Downstream Reservoir Claims
The dams on the Addicks and Barker reservoirs are designed to remain open most of the time, closing only during rainfall events to prevent heavy flooding downstream in downtown Houston. During Hurricane Harvey, the dams were under serious renovation. Because of the dams’ deteriorating conditions, the pressure from the collected floodwaters put the dams at risk for catastrophic failure. To prevent such a failure, the government chose to open the dams and allowed floodwaters to inundate properties downstream of the dams. While the controlled dam releases prevented catastrophic failure of the dams, it also constituted a taking private property for public use. Property owners therefore have a right to compensation from the Federal Government for their damaged property under the Fifth Amendment.
Upstream Reservoir Claims
The U.S. Army Corps of Engineers constructed the Addicks and Barker reservoirs with flood pools around the reservoirs. Most of the time, these flood pools remain dry but are specifically designed to hold water in the event of major rainfall events. Because land inside these flood pools occasionally floods, the government began purchasing the land in the 1940s to prevent construction in areas with flood potential. However, the government did not purchase all of the land inside the flood pools, and thousands of homes were built within these flood pools over the years.

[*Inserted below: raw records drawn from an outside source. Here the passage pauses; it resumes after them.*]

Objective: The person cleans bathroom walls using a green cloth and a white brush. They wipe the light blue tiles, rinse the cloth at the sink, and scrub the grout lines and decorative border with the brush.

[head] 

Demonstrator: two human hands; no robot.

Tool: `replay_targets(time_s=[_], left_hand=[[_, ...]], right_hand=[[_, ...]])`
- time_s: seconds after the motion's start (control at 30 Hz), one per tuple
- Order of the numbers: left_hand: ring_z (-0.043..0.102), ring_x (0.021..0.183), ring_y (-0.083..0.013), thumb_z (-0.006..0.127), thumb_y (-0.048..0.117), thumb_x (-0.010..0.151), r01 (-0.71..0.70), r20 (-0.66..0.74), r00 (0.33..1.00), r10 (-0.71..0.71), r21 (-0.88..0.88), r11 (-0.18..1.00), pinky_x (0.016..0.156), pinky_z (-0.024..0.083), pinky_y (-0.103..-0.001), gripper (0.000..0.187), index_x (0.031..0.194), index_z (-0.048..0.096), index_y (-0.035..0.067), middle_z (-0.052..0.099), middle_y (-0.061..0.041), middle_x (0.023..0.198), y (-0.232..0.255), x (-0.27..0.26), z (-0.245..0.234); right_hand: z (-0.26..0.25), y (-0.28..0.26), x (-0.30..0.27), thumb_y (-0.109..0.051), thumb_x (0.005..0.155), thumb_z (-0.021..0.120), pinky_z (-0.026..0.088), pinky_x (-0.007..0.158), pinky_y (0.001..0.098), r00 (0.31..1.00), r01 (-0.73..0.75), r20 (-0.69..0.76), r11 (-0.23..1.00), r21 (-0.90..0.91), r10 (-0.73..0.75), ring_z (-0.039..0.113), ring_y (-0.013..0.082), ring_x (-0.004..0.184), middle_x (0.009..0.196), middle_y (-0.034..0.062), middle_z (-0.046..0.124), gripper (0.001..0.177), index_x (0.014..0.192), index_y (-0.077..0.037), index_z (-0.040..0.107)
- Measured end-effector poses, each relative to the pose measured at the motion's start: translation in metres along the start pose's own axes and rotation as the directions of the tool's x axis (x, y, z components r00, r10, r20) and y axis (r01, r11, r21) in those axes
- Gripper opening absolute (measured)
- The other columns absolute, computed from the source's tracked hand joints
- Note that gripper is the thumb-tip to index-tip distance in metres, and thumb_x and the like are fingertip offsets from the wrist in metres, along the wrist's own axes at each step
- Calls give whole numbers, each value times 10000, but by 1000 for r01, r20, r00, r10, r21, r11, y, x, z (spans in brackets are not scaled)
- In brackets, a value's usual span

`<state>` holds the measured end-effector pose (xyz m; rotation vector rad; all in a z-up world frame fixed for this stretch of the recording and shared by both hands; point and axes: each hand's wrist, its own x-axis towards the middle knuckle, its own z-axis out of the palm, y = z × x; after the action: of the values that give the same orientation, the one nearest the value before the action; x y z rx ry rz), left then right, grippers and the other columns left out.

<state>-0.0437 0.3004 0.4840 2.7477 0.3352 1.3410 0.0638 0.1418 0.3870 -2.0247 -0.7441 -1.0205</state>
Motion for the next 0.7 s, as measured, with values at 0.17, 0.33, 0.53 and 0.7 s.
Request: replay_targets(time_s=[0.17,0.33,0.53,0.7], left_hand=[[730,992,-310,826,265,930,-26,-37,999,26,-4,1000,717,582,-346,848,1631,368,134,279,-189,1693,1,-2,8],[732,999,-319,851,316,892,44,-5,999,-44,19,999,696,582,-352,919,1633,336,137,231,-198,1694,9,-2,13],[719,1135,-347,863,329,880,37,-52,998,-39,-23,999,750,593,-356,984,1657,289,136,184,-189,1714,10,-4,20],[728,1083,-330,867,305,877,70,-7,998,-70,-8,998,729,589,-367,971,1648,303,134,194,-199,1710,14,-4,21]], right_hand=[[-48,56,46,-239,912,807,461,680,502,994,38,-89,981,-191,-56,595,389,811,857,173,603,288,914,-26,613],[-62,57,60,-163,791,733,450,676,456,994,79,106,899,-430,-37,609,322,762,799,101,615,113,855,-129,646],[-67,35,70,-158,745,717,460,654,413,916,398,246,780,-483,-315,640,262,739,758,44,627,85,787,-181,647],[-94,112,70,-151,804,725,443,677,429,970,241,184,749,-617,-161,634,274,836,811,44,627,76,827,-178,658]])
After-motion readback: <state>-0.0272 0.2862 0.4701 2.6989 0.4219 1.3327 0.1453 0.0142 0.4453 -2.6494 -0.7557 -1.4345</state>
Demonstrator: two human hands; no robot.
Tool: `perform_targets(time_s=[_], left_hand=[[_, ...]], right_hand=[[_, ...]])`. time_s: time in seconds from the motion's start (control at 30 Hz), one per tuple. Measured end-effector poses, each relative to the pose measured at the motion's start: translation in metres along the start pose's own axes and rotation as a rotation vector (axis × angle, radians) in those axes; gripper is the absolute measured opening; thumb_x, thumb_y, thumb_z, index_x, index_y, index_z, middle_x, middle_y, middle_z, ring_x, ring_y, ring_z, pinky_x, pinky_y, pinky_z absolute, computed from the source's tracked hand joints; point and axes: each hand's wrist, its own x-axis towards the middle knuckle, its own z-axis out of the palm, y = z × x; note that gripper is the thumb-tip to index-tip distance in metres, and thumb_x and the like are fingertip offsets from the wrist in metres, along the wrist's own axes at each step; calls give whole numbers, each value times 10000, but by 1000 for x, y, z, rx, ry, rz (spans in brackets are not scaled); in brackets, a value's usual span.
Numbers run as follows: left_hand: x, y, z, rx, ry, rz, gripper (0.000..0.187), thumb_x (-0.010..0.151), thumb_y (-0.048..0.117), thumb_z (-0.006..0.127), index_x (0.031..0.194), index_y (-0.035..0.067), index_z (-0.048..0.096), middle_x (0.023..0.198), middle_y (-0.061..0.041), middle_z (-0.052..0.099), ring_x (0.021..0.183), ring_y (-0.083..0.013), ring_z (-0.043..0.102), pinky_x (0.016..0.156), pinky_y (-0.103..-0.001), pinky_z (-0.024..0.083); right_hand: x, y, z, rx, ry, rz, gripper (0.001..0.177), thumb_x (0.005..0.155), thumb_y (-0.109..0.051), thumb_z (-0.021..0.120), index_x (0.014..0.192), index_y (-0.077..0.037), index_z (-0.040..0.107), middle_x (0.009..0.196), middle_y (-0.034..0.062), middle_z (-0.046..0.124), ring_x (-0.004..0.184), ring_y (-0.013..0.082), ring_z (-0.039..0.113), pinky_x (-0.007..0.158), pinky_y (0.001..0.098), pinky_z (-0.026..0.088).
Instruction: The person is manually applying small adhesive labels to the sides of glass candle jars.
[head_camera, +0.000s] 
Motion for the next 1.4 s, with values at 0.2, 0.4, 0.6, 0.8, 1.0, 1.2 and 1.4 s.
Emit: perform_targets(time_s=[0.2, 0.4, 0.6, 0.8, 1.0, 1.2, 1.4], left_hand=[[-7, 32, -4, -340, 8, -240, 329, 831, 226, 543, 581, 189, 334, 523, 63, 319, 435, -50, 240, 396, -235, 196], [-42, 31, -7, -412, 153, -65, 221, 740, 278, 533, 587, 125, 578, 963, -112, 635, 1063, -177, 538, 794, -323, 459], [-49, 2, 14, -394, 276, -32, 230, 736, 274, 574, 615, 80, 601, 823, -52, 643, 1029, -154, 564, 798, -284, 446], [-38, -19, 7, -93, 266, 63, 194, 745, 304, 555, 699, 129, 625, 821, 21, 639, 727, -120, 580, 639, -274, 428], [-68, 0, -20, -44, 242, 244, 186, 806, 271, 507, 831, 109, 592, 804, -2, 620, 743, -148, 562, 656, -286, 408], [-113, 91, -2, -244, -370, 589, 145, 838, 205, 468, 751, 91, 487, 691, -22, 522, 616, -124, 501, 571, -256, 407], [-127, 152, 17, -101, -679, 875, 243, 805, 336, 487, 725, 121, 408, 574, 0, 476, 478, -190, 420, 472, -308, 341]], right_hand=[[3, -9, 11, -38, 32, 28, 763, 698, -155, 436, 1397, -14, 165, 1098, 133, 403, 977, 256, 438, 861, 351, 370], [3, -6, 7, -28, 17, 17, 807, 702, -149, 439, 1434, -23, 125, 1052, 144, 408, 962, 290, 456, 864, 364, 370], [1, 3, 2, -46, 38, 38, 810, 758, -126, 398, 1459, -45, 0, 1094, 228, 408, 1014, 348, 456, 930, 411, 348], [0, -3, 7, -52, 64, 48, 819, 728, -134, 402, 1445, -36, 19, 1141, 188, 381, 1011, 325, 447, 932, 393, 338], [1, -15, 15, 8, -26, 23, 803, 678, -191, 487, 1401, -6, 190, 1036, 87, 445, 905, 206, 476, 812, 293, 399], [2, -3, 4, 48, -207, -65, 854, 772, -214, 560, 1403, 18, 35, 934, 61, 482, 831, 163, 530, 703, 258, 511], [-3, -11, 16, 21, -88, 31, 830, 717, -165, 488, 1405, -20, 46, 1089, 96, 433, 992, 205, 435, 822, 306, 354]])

In the aftermath of Hurricane Harvey, the water level in the Addicks reservoir reached an elevation of 109.1 feet. Because the government only purchased land up to an elevation of 103.2 feet, residential homes along the edges of the Addicks reservoir above that elevation suffered serious flood damage. Similarly, the water level in the Barker reservoir flood pools reached an elevation of 101.5 feet, but the government’s property line only included areas up to 95 feet. By allowing floodwaters to pool in elevations exceeding their property lines, the government effectively seized thousands of properties and allowed for their destruction.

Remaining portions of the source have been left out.